» YOUR OBJECTIVE:
Once the line with "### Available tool" is found in the entries below, repeat it and each following line exactly, up to and including the line with "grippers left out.". Add no other lines.

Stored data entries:
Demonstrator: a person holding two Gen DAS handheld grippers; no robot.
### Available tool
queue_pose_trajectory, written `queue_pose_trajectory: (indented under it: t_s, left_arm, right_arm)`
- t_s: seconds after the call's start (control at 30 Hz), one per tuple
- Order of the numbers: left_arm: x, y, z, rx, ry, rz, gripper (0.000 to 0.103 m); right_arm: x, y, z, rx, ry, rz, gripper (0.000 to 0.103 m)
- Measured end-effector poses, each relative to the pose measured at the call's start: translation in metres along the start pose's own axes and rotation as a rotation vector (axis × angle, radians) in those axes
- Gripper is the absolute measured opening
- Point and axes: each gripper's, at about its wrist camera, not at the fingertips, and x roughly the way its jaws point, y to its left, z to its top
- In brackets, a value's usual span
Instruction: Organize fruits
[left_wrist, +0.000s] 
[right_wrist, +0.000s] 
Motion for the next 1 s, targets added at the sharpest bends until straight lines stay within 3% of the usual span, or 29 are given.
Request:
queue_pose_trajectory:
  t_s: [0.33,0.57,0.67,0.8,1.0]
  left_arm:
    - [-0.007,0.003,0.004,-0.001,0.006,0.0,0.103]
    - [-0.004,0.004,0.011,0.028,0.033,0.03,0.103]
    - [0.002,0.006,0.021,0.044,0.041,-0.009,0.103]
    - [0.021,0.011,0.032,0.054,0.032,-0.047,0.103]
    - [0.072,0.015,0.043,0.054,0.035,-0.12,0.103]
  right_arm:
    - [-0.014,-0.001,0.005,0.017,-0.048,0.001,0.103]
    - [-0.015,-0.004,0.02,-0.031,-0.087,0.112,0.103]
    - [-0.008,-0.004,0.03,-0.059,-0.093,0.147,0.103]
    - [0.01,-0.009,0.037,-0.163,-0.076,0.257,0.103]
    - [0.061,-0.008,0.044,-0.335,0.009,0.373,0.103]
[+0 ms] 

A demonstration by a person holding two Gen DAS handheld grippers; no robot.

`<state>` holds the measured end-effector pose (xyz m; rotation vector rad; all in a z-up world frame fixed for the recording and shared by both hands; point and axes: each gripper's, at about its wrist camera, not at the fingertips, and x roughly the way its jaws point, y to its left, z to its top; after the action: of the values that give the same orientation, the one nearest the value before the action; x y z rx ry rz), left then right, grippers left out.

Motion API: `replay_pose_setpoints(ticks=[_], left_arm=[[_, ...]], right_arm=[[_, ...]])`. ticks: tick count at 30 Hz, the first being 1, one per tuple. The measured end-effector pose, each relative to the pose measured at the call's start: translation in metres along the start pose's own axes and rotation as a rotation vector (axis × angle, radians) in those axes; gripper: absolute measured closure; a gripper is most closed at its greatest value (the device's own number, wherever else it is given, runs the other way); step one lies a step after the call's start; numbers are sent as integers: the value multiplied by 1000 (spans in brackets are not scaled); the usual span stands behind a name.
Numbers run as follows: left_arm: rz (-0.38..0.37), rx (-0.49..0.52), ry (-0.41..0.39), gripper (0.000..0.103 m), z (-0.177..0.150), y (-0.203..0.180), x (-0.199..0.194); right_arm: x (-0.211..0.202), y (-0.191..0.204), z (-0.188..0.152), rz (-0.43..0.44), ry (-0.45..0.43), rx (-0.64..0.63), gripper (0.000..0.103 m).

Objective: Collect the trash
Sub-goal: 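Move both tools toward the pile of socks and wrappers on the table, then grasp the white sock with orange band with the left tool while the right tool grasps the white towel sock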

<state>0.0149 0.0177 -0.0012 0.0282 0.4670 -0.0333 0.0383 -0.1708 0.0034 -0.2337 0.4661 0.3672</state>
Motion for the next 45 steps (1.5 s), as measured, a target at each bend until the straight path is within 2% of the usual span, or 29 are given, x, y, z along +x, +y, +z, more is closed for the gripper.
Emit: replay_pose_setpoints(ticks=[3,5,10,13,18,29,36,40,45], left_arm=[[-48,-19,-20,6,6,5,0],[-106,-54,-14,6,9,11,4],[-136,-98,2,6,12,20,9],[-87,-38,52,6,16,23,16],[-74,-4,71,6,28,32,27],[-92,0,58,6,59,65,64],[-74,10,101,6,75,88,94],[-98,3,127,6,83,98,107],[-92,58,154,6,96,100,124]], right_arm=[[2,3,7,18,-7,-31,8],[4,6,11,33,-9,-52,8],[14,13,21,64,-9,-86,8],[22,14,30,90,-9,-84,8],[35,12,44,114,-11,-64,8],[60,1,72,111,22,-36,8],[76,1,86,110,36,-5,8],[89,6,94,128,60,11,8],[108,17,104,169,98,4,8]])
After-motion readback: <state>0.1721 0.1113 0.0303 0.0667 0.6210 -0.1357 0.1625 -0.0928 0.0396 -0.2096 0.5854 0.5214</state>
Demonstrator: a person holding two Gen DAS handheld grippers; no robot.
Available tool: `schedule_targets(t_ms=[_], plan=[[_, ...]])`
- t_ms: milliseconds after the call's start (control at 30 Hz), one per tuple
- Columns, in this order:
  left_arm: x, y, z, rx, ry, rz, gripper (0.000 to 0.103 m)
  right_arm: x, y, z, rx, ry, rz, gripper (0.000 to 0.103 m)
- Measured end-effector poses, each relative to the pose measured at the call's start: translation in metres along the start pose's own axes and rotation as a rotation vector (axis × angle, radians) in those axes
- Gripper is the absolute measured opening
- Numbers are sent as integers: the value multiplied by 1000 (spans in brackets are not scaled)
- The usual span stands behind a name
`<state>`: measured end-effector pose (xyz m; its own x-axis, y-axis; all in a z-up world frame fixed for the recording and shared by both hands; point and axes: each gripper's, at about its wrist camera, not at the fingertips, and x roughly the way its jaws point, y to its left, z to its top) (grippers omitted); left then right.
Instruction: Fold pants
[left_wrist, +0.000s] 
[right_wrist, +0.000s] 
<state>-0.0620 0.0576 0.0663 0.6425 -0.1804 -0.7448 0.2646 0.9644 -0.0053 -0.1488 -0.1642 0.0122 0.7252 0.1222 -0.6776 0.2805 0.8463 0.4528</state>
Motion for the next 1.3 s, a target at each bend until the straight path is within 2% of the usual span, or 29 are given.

» ANSWER TO THE EXERCISE:
### Available tool
queue_pose_trajectory, written `queue_pose_trajectory: (indented under it: t_s, left_arm, right_arm)`
- t_s: seconds after the call's start (control at 30 Hz), one per tuple
- Order of the numbers: left_arm: x, y, z, rx, ry, rz, gripper (0.000 to 0.103 m); right_arm: x, y, z, rx, ry, rz, gripper (0.000 to 0.103 m)
- Measured end-effector poses, each relative to the pose measured at the call's start: translation in metres along the start pose's own axes and rotation as a rotation vector (axis × angle, radians) in those axes
- Gripper is the absolute measured opening
- Point and axes: each gripper's, at about its wrist camera, not at the fingertips, and x roughly the way its jaws point, y to its left, z to its top
- In brackets, a value's usual span
Instruction: Organize fruits
[left_wrist, +0.000s] 
[right_wrist, +0.000s] 
Motion for the next 1 s, targets added at the sharpest bends until straight lines stay within 3% of the usual span, or 29 are given.
Request:
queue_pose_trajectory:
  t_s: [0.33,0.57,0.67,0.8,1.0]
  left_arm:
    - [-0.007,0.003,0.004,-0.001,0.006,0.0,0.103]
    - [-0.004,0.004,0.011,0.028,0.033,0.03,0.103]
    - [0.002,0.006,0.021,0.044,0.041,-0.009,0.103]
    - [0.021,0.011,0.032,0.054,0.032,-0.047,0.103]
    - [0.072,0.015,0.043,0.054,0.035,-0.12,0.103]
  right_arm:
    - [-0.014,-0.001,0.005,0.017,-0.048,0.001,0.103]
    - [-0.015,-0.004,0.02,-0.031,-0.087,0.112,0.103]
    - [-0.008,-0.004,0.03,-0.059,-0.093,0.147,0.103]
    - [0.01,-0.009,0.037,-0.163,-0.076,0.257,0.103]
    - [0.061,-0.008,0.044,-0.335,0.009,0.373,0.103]
[+0 ms] 

A demonstration by a person holding two Gen DAS handheld grippers; no robot.

`<state>` holds the measured end-effector pose (xyz m; rotation vector rad; all in a z-up world frame fixed for the recording and shared by both hands; point and axes: each gripper's, at about its wrist camera, not at the fingertips, and x roughly the way its jaws point, y to its left, z to its top; after the action: of the values that give the same orientation, the one nearest the value before the action; x y z rx ry rz), left then right, grippers left out.

Nothing else remains in this exercise.